Cape Town - Nearly 10,000 cellphones have been confiscated from drivers by City of Cape Town officials, said Mayoral Committee Member for Safety and Security JP Smith on Tuesday.
“The numbers are staggering and an indication that many motorists still refuse to acknowledge the dangers of using cellular phones while driving,” said Smith.
Since the implementation of the impoundment policy came into effect in July 2012, an average of 3 155 cellphones have been confiscated annually from Cape Town drivers, totalling 9 465 by June 2015. The policy, a city traffic by-law, is in line with the National Road Traffic Act.
Smith said because of the risks related to driving while using a mobile device, he felt no sympathy for drivers whose phones were confiscated.

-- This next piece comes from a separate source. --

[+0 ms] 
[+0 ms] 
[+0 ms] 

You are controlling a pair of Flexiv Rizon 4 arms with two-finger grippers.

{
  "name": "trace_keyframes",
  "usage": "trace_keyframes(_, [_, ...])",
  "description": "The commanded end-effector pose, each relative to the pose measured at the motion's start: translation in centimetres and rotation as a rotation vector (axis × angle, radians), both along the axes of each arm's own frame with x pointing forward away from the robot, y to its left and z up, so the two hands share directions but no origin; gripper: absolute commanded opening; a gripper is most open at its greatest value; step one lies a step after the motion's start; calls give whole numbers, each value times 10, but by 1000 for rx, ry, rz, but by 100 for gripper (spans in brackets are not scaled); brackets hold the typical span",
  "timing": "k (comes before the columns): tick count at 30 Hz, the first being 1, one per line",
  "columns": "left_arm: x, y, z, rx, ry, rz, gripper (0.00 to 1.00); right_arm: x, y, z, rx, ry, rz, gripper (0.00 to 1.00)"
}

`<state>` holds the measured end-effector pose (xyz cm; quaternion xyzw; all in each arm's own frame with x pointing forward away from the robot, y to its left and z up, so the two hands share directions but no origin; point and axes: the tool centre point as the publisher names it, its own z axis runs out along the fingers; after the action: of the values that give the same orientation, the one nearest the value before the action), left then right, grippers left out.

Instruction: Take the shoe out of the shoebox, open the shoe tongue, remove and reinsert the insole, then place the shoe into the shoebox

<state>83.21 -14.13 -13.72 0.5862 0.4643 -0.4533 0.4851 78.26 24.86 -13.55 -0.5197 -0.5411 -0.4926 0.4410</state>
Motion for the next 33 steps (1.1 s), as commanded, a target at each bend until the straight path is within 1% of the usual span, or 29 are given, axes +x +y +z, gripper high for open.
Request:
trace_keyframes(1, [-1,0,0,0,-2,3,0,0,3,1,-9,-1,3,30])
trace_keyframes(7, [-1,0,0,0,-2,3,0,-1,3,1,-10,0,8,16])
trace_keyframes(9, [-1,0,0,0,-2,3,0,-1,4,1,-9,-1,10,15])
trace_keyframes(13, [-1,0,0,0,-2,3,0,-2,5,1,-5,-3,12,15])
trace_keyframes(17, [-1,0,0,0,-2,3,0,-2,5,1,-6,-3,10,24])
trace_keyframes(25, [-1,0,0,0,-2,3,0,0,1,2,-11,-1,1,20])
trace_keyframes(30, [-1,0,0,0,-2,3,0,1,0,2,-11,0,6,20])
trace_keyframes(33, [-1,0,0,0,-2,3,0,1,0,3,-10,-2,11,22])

“Driving (whilst on the phone) is more dangerous than drunk driving and has become the leading cause of road death in many countries,” he said, “I therefore do not have an ounce of sympathy for motorists who have had the misfortune of being caught in the act by our officers”.
With only 4,182 motorists having reclaimed their phones, more than 2 500 phones are still impounded in Ndabeni and several thousand others in various traffic offices across the Cape.
Motorists had to pay a R500 fine to be able to retrieve their devices from lock-up.
Smith explained that if phones were not collected within three months of confiscation, the City had the right to auction them off. However, this has not yet happened.
“We are navigating our way through unchartered territory in respect of the mobile devices, particularly relating to the issue of personal data that remains on the phone even with the removal of the SIM card,” he explained.
“We are awaiting the appointment of a service provider to assist with the removal of data from the handsets.”
Once the appointment was made, the City would begin the auctions.